Task to carry out
The listing below has to be output exactly as given, less its pictures.

The data
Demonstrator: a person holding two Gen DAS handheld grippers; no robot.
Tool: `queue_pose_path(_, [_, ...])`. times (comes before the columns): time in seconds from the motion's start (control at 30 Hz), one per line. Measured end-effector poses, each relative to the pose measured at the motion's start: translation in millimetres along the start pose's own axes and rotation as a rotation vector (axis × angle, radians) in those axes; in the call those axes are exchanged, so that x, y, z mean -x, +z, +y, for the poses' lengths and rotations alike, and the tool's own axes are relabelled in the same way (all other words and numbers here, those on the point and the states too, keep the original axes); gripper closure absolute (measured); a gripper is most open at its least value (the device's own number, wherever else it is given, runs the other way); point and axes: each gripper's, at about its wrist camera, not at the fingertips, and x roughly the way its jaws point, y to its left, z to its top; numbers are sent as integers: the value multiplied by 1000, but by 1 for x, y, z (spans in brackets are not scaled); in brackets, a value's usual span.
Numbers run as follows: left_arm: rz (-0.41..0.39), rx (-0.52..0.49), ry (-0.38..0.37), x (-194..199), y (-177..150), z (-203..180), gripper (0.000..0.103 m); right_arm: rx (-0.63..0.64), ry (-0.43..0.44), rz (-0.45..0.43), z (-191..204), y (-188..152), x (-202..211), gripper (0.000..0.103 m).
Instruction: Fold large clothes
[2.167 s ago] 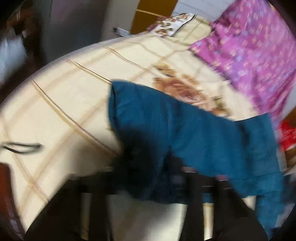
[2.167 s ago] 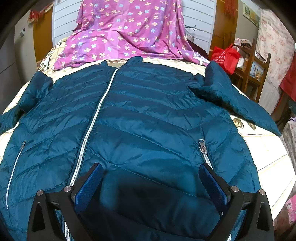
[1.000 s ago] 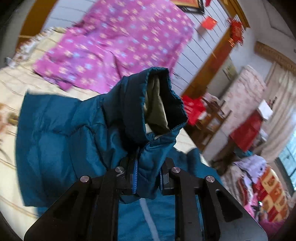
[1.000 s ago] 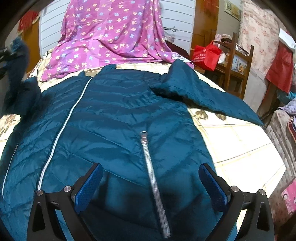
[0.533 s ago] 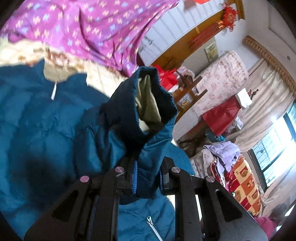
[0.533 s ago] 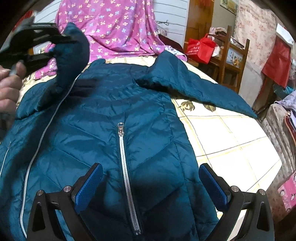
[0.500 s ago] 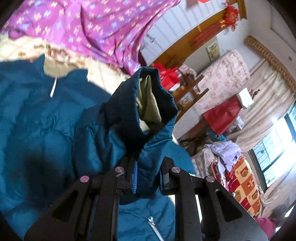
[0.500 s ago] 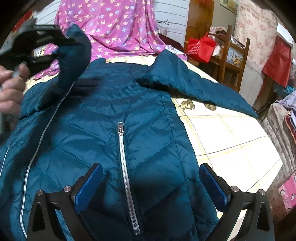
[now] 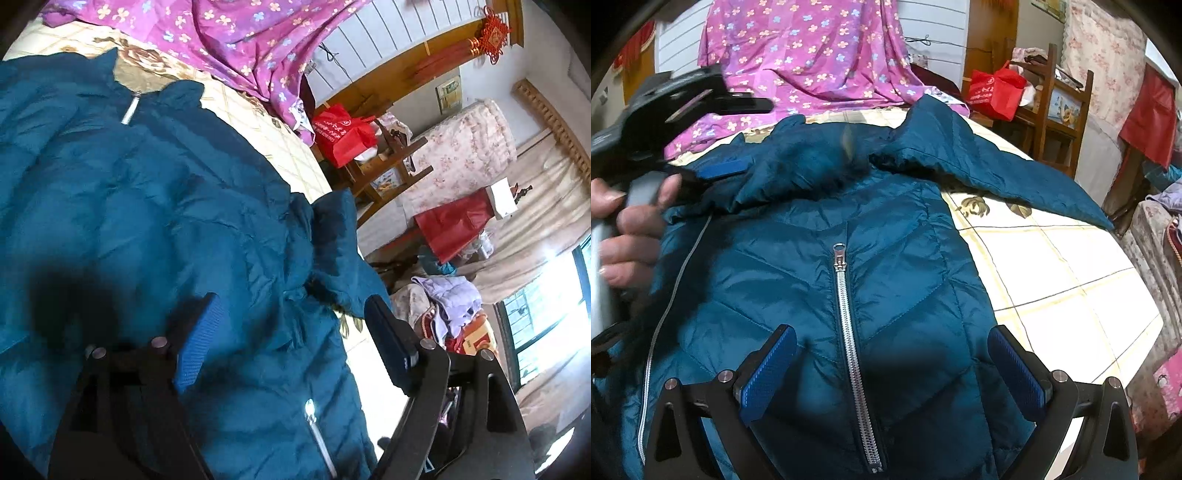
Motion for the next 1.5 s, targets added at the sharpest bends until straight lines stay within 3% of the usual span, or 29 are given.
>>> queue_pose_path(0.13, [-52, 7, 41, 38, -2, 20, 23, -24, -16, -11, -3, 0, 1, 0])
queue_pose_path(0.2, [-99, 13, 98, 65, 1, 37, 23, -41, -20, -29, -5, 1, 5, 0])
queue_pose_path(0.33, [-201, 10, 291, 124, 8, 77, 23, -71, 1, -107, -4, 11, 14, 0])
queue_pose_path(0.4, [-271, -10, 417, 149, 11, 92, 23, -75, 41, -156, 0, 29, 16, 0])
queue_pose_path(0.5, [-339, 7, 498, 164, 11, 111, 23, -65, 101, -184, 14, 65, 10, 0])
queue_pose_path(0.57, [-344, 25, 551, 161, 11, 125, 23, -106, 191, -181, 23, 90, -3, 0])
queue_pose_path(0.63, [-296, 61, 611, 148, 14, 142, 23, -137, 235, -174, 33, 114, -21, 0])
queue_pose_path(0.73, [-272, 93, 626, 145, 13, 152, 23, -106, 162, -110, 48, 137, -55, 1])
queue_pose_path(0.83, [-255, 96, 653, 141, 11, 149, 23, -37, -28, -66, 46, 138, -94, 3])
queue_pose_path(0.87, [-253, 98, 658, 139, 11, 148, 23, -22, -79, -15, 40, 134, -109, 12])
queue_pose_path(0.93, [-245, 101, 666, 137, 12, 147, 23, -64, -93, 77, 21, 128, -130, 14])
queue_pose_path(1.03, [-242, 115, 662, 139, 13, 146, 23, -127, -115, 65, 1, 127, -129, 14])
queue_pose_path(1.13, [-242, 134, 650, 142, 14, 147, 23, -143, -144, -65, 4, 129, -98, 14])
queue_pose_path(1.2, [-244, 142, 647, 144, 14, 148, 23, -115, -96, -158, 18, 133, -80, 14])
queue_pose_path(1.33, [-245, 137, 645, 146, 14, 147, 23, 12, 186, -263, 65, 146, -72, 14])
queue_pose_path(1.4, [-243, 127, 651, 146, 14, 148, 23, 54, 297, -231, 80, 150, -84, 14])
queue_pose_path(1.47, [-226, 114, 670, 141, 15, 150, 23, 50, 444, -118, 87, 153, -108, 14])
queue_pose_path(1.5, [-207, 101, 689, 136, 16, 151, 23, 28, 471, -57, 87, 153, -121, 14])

Response below
Demonstrator: a person holding two Gen DAS handheld grippers; no robot.
Tool: `queue_pose_path(_, [_, ...])`. times (comes before the columns): time in seconds from the motion's start (control at 30 Hz), one per line. Measured end-effector poses, each relative to the pose measured at the motion's start: translation in millimetres along the start pose's own axes and rotation as a rotation vector (axis × angle, radians) in those axes; in the call those axes are exchanged, so that x, y, z mean -x, +z, +y, for the poses' lengths and rotations alike, and the tool's own axes are relabelled in the same way (all other words and numbers here, those on the point and the states too, keep the original axes); gripper closure absolute (measured); a gripper is most open at its least value (the device's own number, wherever else it is given, runs the other way); point and axes: each gripper's, at about its wrist camera, not at the fingertips, and x roughly the way its jaws point, y to its left, z to its top; numbers are sent as integers: the value multiplied by 1000, but by 1 for x, y, z (spans in brackets are not scaled); in brackets, a value's usual span.
Numbers run as follows: left_arm: rz (-0.41..0.39), rx (-0.52..0.49), ry (-0.38..0.37), x (-194..199), y (-177..150), z (-203..180), gripper (0.000..0.103 m); right_arm: rx (-0.63..0.64), ry (-0.43..0.44), rz (-0.45..0.43), z (-191..204), y (-188..152), x (-202..211), gripper (0.000..0.103 m).
Instruction: Fold large clothes
[2.167 s ago] 
[2.167 s ago] 
[1.000 s ago] 
[1.000 s ago] 
[0.533 s ago] 
[0.533 s ago] 
[0.500 s ago] 
[0.500 s ago] 
[now] 
Motion for the next 1.5 s, targets added at the sharpest bends until straight lines stay within 3% of the usual span, or 29 are given.
>>> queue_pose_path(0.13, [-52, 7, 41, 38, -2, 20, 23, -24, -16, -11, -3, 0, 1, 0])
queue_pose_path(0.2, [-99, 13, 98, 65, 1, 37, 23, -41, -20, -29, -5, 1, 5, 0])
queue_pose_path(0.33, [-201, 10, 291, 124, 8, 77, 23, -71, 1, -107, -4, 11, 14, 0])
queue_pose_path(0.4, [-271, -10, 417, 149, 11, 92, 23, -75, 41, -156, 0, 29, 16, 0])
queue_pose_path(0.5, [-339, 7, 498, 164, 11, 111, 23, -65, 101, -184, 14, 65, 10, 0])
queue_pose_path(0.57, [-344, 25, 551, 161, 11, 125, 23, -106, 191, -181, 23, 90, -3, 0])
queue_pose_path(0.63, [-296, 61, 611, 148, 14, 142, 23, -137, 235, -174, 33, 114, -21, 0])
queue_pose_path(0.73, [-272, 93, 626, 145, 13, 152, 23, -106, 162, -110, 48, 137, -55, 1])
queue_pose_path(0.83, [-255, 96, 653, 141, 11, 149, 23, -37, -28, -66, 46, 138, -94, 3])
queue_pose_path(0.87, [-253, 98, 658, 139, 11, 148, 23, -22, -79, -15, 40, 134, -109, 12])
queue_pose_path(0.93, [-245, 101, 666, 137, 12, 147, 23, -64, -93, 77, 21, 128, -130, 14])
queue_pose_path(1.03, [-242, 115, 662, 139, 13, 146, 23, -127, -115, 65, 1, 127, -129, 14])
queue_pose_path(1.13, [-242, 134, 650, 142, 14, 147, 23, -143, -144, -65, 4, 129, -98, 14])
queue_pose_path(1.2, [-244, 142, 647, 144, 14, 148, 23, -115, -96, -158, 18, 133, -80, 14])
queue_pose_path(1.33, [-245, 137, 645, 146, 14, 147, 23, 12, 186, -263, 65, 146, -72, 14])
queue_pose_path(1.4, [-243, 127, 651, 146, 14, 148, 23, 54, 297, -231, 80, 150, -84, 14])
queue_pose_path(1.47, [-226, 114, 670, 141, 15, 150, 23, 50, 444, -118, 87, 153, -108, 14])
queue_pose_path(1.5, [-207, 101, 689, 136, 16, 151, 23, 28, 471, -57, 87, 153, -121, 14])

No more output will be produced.